[Collection entries]
* * *

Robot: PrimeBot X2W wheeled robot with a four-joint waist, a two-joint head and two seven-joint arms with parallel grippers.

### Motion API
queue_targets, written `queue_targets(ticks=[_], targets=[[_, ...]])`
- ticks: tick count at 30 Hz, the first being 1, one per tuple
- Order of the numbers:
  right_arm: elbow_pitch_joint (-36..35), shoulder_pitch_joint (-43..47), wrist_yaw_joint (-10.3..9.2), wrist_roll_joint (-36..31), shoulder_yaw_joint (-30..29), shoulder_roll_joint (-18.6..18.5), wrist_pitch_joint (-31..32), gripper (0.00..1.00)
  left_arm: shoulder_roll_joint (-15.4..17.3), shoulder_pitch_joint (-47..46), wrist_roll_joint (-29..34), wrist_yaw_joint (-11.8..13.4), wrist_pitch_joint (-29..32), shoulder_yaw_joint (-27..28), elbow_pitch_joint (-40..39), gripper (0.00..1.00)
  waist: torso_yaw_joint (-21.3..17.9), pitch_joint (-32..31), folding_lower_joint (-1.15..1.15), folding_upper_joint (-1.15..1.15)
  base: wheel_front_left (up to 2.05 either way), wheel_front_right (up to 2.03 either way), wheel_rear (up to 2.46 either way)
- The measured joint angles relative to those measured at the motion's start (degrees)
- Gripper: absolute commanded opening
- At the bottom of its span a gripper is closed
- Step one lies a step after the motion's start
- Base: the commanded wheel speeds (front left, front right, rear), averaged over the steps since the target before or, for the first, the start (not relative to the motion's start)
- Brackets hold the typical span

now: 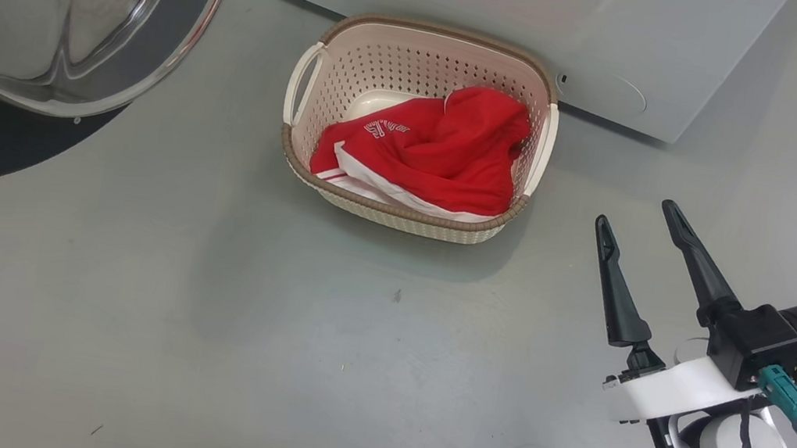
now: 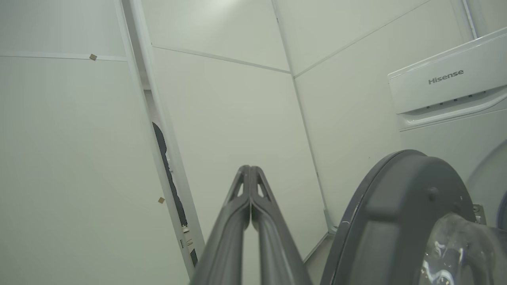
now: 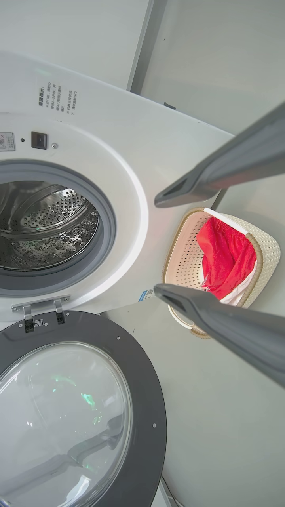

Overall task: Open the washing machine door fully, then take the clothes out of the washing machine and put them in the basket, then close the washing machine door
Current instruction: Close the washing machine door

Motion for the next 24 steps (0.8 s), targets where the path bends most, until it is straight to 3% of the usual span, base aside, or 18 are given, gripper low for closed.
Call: queue_targets(ticks=[5, 11, 24], targets=[[0.22, -0.06, 0.00, 0.01, -0.57, -0.22, 0.00, 1.00, 0.38, -4.20, -6.47, 0.16, 4.45, 4.53, 8.93, 0.00, -0.84, 0.60, 0.00, 0.00, 0.00, 0.00, 0.00], [0.47, -0.32, 0.00, 0.01, -0.51, -0.20, -0.01, 1.00, -0.54, -9.35, -16.02, 3.08, 9.83, 11.61, 19.06, 0.00, -1.51, 0.71, 0.00, 0.00, 0.00, 0.00, 0.00], [1.10, -1.22, 0.01, 0.01, 0.16, -0.15, -0.02, 1.00, -0.87, -17.56, -28.93, 6.12, 21.26, 20.72, 32.40, 0.00, -2.72, 0.69, 0.00, 0.00, 0.00, 0.00, 0.00]])
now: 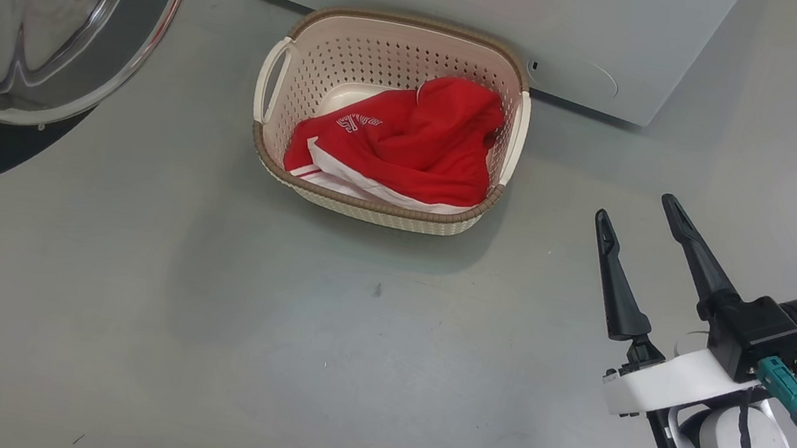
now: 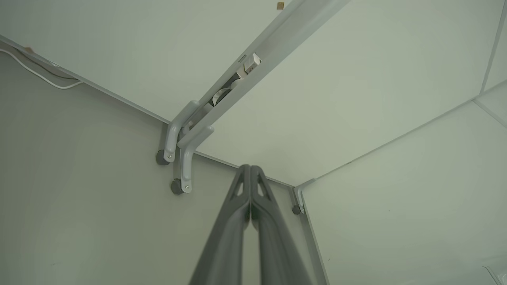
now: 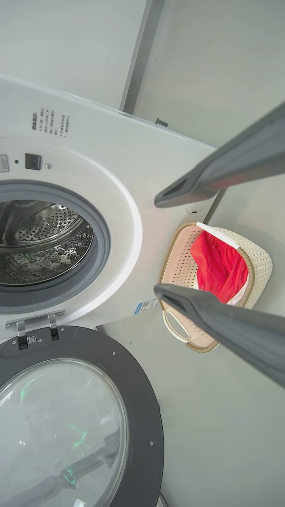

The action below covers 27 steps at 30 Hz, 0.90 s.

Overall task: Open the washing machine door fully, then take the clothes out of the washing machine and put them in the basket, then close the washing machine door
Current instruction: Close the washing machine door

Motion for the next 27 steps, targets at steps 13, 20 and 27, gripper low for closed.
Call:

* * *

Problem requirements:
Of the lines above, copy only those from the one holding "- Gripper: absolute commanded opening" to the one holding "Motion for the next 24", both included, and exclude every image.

Expected answer:
- Gripper: absolute commanded opening
- At the bottom of its span a gripper is closed
- Step one lies a step after the motion's start
- Base: the commanded wheel speeds (front left, front right, rear), averaged over the steps since the target before or, for the first, the start (not relative to the motion's start)
- Brackets hold the typical span

now: 
now: 
now: 

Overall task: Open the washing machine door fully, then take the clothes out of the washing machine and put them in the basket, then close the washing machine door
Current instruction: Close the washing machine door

Motion for the next 24 steps (0.8 s), targets where the path bends most, until it is straight to 3% of the usual span, base aside, or 18 are given, gripper low for closed.

There is no more to the output.